All methods produce the same result: images stored and available for multimodal judge evaluation. Choose whichever fits your workflow better.
Creating a multimodal judge
Multimodal judges work like regular judges, but with criteria that reference attached images. The judge prompt should describe what to look for in the visual content.
Example: UI consistency judge
Evaluate whether the UI renders correctly across viewports.
Check for:
- Layout breaks or overlapping elements
- Text that's too small to read on mobile
- Missing or broken images
- Inconsistent spacing between viewports
Score 1 if all viewports render correctly, 0 if there are visual issues.

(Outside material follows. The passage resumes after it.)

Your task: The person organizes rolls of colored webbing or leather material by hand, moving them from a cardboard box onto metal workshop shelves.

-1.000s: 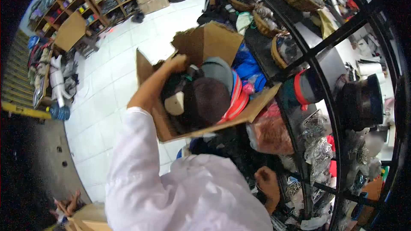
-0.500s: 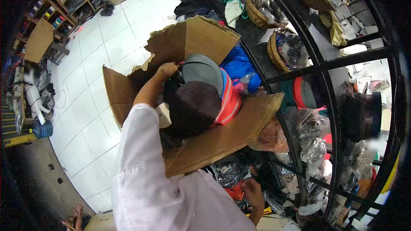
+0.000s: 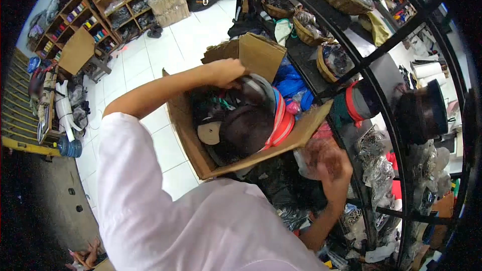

Example: Brand compliance judge
Check if the page follows brand guidelines.
Look for:
- Correct logo placement and sizing
- Brand colors used consistently
- Proper typography hierarchy
- Appropriate whitespace
Score 1 for full compliance, 0 for violations.
Example: Accessibility judge
Evaluate visual accessibility of the interface.
Check:
- Sufficient color contrast
- Text size readability
- Clear visual hierarchy
- Button/link affordances
Score 1 if accessible, 0 if there are issues. Include specific problems in the reasoning.
Filtering spans for multimodal evaluation
Use tags to identify which spans should be evaluated by your multimodal judge:
# Tag spans that have screenshots
with ze.span(name="browser_test", tags={"has_screenshots": "true"}) as span:
span.add_screenshot(...)
Then configure your judge to only evaluate spans matching that tag. This prevents the judge from running on text-only spans where multimodal evaluation doesn’t apply.
Images can be provided as base64-encoded strings, presigned S3 URLs, or CDN image URLs from trusted domains. In all cases, images are validated by magic bytes during ingestion. The maximum size is 10MB per image, with up to 5 images per span.
Viewing images in the dashboard
Screenshots appear in two places:
- Span details view - Images show in the Data tab with viewport labels and dimensions
- Judge evaluation modal - When reviewing an evaluation, you’ll see the images the judge analyzed
Images display with their labels, viewport type (for screenshots), and dimensions when available.
Model support
Multimodal evaluation currently uses Gemini models, which support image inputs. When you create a judge, ZeroEval automatically handles the image formatting for the model.
Multimodal evaluation works best with specific, measurable criteria. Vague prompts like “does this look good?” will produce inconsistent results. Be explicit about what visual properties to check.